Google also requests that webmasters submitting these Scraper Reports also optimize their own websites in accordance with Google’s webmaster guidelines. These fall within three categories: Design, Technical and Quality. Under design standards, websites should employ techniques like a clear website hierarchy and limit the number of links on a page. Use of robots.txt and browser functionality are components of the technical guidelines. The quality guidelines emphasize value to the visitor.
There are a number of reasons why scraper sites are drawing the ire of Google administrators. First of all, these sites prevent the authors of outstanding content from receiving their due recognition. This allows scrapers to steal content and artificially inflate their search rankings, while limiting the authorship of genuine creators. Google firmly believes in authorship which recognizes the efforts of premier content creators so that they are encouraged to continue producing outstanding web pages for internet users.
Secondly, these scraper sites are an anathema for search engines. These sites often usurp the positions of authentic sites, shoving them off the front pages of search engine results. Google has difficulty differentiating between the originator of content and the duplicator. This results in confusing results which often devalues the importance of Google and downgrades the user experience.

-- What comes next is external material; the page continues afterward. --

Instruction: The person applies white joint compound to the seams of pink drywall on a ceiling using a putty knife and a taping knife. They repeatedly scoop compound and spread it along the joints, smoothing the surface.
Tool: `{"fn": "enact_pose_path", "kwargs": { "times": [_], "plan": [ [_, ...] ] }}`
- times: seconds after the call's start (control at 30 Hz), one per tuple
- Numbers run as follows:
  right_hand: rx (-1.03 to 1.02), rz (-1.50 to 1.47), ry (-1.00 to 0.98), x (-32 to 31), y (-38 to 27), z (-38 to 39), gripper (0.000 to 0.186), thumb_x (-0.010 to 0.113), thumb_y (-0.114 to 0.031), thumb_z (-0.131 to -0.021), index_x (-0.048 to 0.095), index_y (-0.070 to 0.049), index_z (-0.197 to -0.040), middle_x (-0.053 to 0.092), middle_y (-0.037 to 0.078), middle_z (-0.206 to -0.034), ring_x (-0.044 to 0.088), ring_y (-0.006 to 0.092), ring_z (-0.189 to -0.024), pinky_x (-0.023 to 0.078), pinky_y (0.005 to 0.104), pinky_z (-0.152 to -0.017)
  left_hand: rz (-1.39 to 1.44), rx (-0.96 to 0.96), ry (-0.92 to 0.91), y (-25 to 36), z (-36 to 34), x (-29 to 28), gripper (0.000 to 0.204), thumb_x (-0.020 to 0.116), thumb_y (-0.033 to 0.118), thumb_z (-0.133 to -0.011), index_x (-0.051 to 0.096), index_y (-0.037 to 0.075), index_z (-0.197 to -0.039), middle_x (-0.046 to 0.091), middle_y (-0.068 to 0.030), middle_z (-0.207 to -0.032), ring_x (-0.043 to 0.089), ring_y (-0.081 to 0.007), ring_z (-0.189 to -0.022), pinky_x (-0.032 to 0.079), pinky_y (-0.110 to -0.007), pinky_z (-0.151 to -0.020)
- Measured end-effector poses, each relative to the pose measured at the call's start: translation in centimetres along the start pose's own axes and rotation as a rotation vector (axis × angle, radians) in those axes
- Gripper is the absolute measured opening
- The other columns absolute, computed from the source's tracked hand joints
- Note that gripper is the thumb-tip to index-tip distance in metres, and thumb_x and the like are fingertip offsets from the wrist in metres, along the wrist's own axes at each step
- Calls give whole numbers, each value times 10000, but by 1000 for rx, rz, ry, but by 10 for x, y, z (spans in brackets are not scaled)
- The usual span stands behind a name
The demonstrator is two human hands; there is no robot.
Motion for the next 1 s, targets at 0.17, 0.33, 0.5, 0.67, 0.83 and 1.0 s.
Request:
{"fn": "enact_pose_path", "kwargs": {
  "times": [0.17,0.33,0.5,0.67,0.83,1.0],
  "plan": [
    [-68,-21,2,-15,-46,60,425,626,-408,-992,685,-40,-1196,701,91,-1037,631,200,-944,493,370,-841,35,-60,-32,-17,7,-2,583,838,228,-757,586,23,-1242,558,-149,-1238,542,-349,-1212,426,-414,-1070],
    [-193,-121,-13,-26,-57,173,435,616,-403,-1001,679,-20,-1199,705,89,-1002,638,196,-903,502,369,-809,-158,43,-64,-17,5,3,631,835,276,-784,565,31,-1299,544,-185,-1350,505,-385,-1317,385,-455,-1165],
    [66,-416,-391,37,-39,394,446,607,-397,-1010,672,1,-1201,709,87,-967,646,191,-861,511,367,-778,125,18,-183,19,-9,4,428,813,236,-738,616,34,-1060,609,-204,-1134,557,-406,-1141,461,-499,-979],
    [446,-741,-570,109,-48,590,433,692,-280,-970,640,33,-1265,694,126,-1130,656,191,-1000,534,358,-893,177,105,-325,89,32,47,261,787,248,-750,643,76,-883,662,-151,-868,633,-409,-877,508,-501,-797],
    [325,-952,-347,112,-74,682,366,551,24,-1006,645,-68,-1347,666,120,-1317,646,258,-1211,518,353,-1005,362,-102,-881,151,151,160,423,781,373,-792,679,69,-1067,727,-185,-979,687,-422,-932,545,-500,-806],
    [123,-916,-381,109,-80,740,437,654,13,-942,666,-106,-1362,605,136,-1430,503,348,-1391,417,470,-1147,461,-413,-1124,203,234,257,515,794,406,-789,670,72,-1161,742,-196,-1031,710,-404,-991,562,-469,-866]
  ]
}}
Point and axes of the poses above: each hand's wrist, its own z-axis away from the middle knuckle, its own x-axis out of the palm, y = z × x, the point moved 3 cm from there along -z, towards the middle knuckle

Like vultures, many scraper sites sweep in and steal the most valuable content from new sites. This prevents these high quality—at least in content—organizations from growing. In some rare cases, these websites fail to survive once their best material has been scavenged by scrapers. This is partitally due to the fact that new sites can’t compete technically with more established organizations, as well as the fact that search engines will often grant more authenticity to an established site.
The horrifying irony is that if Google can’t differentiate between the author and the scraper, the original author could be at risk of being penalized by Google. Unless the original website can definitively prove they are the creator of the content, they may designated as the scraper!
The new Google Scraper reporting system doesn’t produce immediate results, but it should help in the long term. There is also a Digital Millennium Copyright Act process which can remove duplicated content, but this is a more involved and time consuming process.
This effort is the latest in a series of attempts to identify and penalize content duplicators. In 2011, Google attempted to eliminate scrapers from search engine results by enhancing their algorithm. Last year, Google tried to rectify the situation where smaller sites that were producing outstanding content were not ranking highly.